• Assignment: Repeat all entries word for word; skip images.

• Available records:
>>>>>

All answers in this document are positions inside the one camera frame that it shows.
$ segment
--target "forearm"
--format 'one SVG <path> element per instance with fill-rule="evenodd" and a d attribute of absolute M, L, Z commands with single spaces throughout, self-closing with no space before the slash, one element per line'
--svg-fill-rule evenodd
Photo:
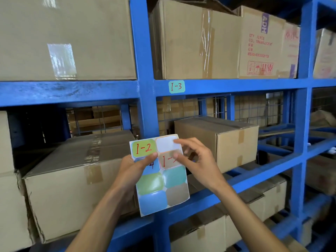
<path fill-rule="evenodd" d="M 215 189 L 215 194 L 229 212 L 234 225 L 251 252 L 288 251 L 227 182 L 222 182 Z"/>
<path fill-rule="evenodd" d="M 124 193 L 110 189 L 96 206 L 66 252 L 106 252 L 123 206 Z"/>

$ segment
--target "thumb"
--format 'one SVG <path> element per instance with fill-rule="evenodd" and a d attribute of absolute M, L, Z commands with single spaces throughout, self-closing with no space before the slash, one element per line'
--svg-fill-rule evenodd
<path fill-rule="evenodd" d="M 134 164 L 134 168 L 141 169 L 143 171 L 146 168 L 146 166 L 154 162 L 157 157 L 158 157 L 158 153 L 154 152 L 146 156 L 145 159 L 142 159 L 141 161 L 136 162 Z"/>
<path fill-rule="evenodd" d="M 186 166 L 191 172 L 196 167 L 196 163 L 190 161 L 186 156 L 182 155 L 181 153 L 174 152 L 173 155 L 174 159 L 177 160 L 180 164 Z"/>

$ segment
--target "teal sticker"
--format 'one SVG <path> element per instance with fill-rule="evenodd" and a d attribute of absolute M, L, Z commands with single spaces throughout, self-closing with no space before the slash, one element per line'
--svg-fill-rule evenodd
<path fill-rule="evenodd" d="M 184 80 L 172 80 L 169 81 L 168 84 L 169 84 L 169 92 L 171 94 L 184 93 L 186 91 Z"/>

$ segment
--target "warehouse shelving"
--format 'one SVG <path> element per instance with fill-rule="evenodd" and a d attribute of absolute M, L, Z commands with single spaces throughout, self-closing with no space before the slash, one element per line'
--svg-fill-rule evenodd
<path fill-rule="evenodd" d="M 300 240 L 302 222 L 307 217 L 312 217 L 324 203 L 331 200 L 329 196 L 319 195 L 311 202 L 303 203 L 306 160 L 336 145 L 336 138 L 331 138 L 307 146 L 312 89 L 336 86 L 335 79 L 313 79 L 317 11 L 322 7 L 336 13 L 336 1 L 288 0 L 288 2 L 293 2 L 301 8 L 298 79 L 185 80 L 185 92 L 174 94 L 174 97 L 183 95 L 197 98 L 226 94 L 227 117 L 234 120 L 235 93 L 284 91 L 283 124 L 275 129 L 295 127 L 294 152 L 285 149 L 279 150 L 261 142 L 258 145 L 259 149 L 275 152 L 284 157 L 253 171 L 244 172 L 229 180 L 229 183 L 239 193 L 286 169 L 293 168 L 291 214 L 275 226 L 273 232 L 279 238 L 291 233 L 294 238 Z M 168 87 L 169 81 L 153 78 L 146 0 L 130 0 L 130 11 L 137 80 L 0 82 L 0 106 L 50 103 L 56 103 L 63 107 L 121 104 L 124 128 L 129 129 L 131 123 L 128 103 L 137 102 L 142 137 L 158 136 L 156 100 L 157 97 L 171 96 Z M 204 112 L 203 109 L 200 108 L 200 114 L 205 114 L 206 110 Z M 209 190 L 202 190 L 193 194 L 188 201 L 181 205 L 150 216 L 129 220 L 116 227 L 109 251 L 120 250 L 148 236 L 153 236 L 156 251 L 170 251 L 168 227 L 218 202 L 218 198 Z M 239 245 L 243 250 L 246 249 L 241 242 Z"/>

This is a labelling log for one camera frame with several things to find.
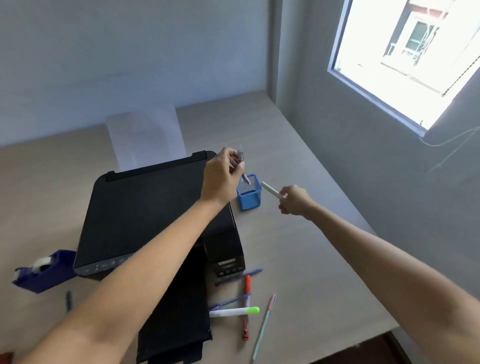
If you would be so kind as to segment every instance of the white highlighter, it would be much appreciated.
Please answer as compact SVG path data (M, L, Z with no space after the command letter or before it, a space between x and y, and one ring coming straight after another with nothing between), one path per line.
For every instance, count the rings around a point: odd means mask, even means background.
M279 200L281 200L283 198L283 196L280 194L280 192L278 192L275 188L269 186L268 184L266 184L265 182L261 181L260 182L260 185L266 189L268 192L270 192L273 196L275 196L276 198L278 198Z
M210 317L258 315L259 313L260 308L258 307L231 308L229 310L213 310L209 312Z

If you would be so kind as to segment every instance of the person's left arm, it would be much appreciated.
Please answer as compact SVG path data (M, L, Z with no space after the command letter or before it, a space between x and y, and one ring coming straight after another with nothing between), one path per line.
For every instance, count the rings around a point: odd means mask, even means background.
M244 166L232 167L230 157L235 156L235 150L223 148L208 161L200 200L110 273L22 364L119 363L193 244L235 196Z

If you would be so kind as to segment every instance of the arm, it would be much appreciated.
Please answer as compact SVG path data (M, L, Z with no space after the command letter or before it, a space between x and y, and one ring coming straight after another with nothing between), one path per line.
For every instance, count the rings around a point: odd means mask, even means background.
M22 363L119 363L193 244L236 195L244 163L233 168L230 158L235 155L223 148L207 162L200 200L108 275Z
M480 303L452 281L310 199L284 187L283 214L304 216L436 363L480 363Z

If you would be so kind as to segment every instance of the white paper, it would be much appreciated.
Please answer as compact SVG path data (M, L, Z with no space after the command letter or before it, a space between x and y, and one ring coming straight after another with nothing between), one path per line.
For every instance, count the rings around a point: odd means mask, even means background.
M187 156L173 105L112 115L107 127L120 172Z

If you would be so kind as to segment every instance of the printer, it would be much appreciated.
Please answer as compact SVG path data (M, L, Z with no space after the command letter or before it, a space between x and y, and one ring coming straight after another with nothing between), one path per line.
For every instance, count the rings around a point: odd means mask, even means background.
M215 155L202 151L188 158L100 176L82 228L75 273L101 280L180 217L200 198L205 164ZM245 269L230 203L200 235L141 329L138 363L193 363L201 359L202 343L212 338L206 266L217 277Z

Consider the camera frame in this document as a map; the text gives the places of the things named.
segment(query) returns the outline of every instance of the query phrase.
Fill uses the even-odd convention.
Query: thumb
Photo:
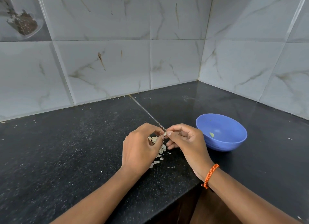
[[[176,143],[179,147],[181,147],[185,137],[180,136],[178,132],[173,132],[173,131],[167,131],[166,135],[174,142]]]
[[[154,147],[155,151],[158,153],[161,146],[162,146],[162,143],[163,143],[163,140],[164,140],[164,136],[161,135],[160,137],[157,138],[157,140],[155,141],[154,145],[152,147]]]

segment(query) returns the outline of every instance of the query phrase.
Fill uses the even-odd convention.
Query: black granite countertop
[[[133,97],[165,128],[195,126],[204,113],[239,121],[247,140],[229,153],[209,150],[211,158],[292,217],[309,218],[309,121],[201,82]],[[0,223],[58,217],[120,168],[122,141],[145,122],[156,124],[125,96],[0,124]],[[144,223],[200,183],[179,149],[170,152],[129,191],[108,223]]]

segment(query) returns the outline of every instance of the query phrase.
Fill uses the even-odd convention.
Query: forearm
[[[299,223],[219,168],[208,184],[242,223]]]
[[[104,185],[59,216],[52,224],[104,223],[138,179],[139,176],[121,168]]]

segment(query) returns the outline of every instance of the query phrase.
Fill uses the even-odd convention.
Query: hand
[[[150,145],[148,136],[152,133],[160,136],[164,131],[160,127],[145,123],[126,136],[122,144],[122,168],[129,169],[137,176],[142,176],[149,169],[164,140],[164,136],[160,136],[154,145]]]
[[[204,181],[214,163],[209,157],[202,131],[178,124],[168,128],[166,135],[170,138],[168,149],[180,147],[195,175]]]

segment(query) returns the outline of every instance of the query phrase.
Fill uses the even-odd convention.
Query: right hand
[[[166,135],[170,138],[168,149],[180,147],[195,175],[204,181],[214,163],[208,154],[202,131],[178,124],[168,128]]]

<<<<<

• Your response:
All answers in this document are positions inside the one camera frame that it shows.
$ segment
--target "forearm"
--format 'one SVG <path> element per instance with fill-rule="evenodd" and a d attribute of absolute M, L, Z commands with single spaces throughout, self-closing with no space before the slash, one element per line'
--svg-fill-rule evenodd
Photo:
<path fill-rule="evenodd" d="M 215 189 L 215 194 L 229 212 L 234 225 L 251 252 L 288 251 L 227 182 L 222 182 Z"/>
<path fill-rule="evenodd" d="M 124 193 L 110 189 L 96 206 L 66 252 L 106 252 L 123 206 Z"/>

$ segment
--target "thumb"
--format 'one SVG <path> element per instance with fill-rule="evenodd" and a d attribute of absolute M, L, Z commands with single spaces throughout, self-closing with no space before the slash, one element per line'
--svg-fill-rule evenodd
<path fill-rule="evenodd" d="M 134 164 L 134 168 L 141 169 L 143 171 L 146 168 L 146 166 L 154 162 L 157 157 L 158 157 L 158 153 L 154 152 L 146 156 L 145 159 L 142 159 L 141 161 L 136 162 Z"/>
<path fill-rule="evenodd" d="M 186 166 L 191 172 L 196 167 L 196 163 L 190 161 L 186 156 L 182 155 L 181 153 L 174 152 L 173 155 L 174 159 L 177 160 L 180 164 Z"/>

$ segment
--target "teal sticker"
--format 'one SVG <path> element per instance with fill-rule="evenodd" and a d attribute of absolute M, L, Z commands with single spaces throughout, self-closing with no space before the slash, one element per line'
--svg-fill-rule evenodd
<path fill-rule="evenodd" d="M 184 80 L 172 80 L 169 81 L 168 84 L 169 84 L 169 92 L 171 94 L 184 93 L 186 91 Z"/>

$ segment
--target "warehouse shelving"
--format 'one SVG <path> element per instance with fill-rule="evenodd" and a d attribute of absolute M, L, Z commands with single spaces throughout, self-closing with no space before the slash, one element per line'
--svg-fill-rule evenodd
<path fill-rule="evenodd" d="M 300 240 L 302 222 L 307 217 L 312 217 L 324 203 L 331 200 L 329 196 L 319 195 L 311 202 L 303 203 L 306 160 L 336 145 L 336 138 L 331 138 L 307 146 L 312 89 L 336 86 L 335 79 L 313 79 L 317 11 L 322 7 L 336 13 L 336 1 L 288 0 L 288 2 L 293 2 L 301 8 L 298 79 L 185 80 L 185 92 L 174 94 L 174 97 L 183 95 L 197 98 L 226 94 L 227 117 L 234 120 L 235 93 L 284 91 L 283 124 L 275 129 L 295 127 L 294 152 L 285 149 L 279 150 L 261 142 L 258 145 L 259 149 L 275 152 L 284 157 L 253 171 L 244 172 L 229 180 L 229 183 L 239 193 L 286 169 L 293 168 L 291 214 L 275 226 L 273 232 L 279 238 L 291 233 L 294 238 Z M 168 87 L 169 81 L 153 78 L 146 0 L 130 0 L 130 11 L 137 80 L 0 82 L 0 106 L 50 103 L 56 103 L 63 107 L 121 104 L 124 128 L 129 129 L 131 123 L 128 103 L 137 102 L 142 137 L 158 136 L 156 100 L 157 97 L 171 96 Z M 204 112 L 203 109 L 200 108 L 200 114 L 205 114 L 206 110 Z M 209 190 L 202 190 L 193 194 L 188 201 L 181 205 L 150 216 L 129 220 L 116 227 L 109 251 L 120 250 L 148 236 L 153 236 L 156 251 L 170 251 L 168 227 L 218 202 L 218 198 Z M 239 245 L 243 250 L 246 249 L 241 242 Z"/>

This is a labelling log for one camera frame with several things to find.
If you would be so kind as to segment every instance of the white highlighter, it would be much appreciated.
Please answer as compact SVG path data (M, L, Z with no space after the command letter or before it, a space between x and y, and one ring coming straight after another with nothing between), one path per line.
For every instance, count the rings around a point: odd means mask, even means background.
M279 200L281 200L283 198L283 196L280 194L280 192L278 192L275 188L269 186L268 184L266 184L265 182L261 181L260 182L260 185L266 189L268 192L270 192L273 196L275 196L276 198L278 198Z
M210 317L258 315L259 313L260 308L258 307L231 308L229 310L213 310L209 312Z

If you would be so kind as to segment every instance of the person's left arm, it would be much appreciated.
Please answer as compact SVG path data (M, L, Z with no space after the command letter or before it, a space between x and y, and one ring coming straight after another with nothing between), one path per line.
For every instance, count the rings around a point: odd means mask, even means background.
M244 166L232 167L230 157L235 156L235 150L223 148L208 161L200 200L110 273L22 364L119 363L193 244L235 196Z

If you would be so kind as to segment every instance of the arm, it would be much appreciated.
Please answer as compact SVG path data (M, L, Z with no space after the command letter or before it, a space between x and y, and one ring coming straight after another with nothing between), one path per line.
For every instance, count the rings around a point: odd means mask, even means background.
M22 363L119 363L193 244L236 195L244 163L233 168L230 158L235 155L223 148L207 162L200 200L108 275Z
M480 303L452 281L310 199L284 187L283 214L304 216L436 363L480 363Z

If you would be so kind as to segment every instance of the white paper, it would be much appreciated.
Please answer as compact SVG path data (M, L, Z with no space after the command letter or before it, a space between x and y, and one ring coming straight after another with nothing between), one path per line.
For every instance, count the rings around a point: odd means mask, even means background.
M187 156L173 105L112 115L107 127L120 172Z

If you would be so kind as to segment every instance of the printer, it would be much appreciated.
Please answer as compact SVG path data (M, L, Z with no space after the command letter or before it, a space between x and y, and one ring coming straight after another with nothing between), one path per line.
For every instance, count the rings around a point: odd means mask, even means background.
M215 155L202 151L188 158L100 176L82 228L75 273L101 280L180 217L200 198L205 164ZM245 269L230 203L200 235L141 329L138 363L193 363L201 359L202 343L212 338L206 266L217 277Z

Consider the camera frame in this document as a map; the text gives the places of the things named.
segment(query) returns the outline of every instance of the query phrase.
Fill uses the even-odd convention.
Query: thumb
Photo:
[[[176,143],[179,147],[181,147],[185,137],[180,136],[178,132],[173,132],[173,131],[167,131],[166,135],[174,142]]]
[[[154,147],[155,151],[158,153],[161,146],[162,146],[162,143],[163,143],[163,140],[164,140],[164,136],[161,135],[160,137],[157,138],[157,140],[155,141],[154,145],[152,147]]]

segment(query) returns the outline of every instance of the query phrase.
Fill uses the even-odd convention.
Query: black granite countertop
[[[133,97],[165,128],[195,126],[204,113],[239,121],[247,140],[229,153],[209,150],[211,158],[292,217],[309,218],[309,121],[201,82]],[[0,223],[58,217],[120,168],[122,141],[145,122],[156,124],[125,96],[0,124]],[[144,223],[200,183],[179,149],[170,152],[129,191],[108,223]]]

segment(query) returns the outline of every instance of the query phrase.
Fill uses the even-odd convention.
Query: forearm
[[[299,223],[219,168],[208,184],[242,223]]]
[[[104,185],[59,216],[52,224],[104,223],[138,179],[139,176],[121,168]]]

segment(query) returns the outline of every instance of the query phrase.
Fill uses the even-odd convention.
Query: hand
[[[150,145],[148,136],[152,133],[160,136],[164,131],[160,127],[145,123],[126,136],[122,144],[122,168],[129,169],[137,176],[142,176],[149,169],[164,140],[164,136],[160,136],[154,145]]]
[[[204,181],[214,163],[209,157],[202,131],[178,124],[168,128],[166,135],[170,138],[168,149],[180,147],[195,175]]]

segment(query) returns the outline of every instance of the query phrase.
Fill uses the even-odd convention.
Query: right hand
[[[166,135],[170,138],[168,149],[180,147],[195,175],[204,181],[214,163],[208,154],[202,131],[178,124],[168,128]]]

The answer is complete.